- How to complete this task -
For the word "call", state how many lines below contain it. Give no other text.

- Data entries -
━━━━━━━━━━━━━━━━━━━━━━━━━━━━━━

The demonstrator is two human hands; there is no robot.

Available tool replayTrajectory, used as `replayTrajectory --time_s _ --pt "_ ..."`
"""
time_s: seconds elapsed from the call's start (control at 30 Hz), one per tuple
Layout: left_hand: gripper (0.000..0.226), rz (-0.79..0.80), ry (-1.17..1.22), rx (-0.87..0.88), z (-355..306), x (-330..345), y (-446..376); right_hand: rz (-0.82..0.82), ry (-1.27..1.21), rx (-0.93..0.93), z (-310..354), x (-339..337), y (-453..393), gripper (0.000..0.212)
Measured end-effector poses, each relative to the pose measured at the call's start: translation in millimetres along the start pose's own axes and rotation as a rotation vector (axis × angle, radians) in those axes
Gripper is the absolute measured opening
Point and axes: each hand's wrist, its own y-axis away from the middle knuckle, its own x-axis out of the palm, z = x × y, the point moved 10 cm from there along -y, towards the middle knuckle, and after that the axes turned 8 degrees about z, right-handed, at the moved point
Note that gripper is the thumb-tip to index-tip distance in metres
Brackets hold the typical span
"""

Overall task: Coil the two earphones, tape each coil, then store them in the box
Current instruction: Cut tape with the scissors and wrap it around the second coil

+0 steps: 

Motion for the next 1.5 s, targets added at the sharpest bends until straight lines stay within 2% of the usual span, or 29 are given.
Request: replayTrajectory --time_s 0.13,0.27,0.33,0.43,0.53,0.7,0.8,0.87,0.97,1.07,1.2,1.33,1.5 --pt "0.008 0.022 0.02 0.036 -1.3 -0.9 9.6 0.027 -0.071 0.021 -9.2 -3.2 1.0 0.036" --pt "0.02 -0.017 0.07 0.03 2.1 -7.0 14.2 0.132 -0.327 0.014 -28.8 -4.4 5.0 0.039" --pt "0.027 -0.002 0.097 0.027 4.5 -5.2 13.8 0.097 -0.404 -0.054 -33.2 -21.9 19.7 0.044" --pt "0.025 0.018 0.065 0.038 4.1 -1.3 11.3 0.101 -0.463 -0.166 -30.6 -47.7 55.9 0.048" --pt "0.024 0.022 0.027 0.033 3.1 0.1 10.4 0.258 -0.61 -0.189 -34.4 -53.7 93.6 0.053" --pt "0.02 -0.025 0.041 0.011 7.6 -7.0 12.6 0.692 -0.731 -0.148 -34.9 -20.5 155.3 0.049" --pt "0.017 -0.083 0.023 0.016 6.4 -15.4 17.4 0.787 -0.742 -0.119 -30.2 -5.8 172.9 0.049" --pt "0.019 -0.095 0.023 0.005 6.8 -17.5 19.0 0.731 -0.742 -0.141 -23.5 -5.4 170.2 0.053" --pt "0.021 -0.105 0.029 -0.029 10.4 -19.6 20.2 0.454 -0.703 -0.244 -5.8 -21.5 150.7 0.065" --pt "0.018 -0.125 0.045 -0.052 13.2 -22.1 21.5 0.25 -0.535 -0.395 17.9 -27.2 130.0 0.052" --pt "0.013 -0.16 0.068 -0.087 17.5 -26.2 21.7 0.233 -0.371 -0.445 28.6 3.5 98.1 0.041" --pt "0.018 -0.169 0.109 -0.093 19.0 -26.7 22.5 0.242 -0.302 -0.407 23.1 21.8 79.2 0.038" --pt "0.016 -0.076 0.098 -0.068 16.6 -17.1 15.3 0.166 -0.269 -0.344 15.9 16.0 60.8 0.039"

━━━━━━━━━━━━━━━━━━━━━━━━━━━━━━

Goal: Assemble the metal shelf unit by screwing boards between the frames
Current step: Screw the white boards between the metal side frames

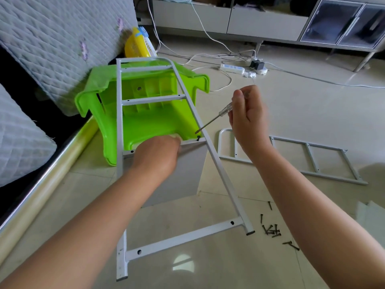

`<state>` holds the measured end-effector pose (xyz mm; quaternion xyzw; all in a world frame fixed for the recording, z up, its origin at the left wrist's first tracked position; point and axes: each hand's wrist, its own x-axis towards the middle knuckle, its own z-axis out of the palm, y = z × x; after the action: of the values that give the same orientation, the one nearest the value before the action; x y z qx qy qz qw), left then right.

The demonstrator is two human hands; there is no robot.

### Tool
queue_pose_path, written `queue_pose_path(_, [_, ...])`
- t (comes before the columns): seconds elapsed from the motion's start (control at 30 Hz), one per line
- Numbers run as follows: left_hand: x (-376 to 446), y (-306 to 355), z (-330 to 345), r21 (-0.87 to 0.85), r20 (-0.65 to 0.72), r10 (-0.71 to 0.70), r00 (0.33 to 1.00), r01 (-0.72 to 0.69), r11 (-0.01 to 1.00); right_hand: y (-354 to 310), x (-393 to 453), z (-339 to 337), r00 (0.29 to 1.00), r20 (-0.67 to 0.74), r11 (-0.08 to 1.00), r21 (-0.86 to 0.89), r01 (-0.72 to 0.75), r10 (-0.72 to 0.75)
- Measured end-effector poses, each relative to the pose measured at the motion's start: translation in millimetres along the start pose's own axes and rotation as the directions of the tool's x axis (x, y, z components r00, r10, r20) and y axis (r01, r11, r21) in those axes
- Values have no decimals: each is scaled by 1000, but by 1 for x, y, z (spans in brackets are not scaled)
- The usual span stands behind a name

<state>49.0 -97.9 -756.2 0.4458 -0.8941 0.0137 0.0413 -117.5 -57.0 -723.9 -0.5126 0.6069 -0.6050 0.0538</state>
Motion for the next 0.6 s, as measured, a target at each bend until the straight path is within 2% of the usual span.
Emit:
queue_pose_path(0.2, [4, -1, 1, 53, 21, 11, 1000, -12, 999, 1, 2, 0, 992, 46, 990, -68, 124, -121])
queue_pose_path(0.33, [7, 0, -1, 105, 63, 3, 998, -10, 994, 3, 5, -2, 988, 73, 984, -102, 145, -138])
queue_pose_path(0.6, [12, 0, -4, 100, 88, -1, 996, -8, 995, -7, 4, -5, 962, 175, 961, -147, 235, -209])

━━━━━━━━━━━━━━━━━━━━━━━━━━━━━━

- Reply to the task -
2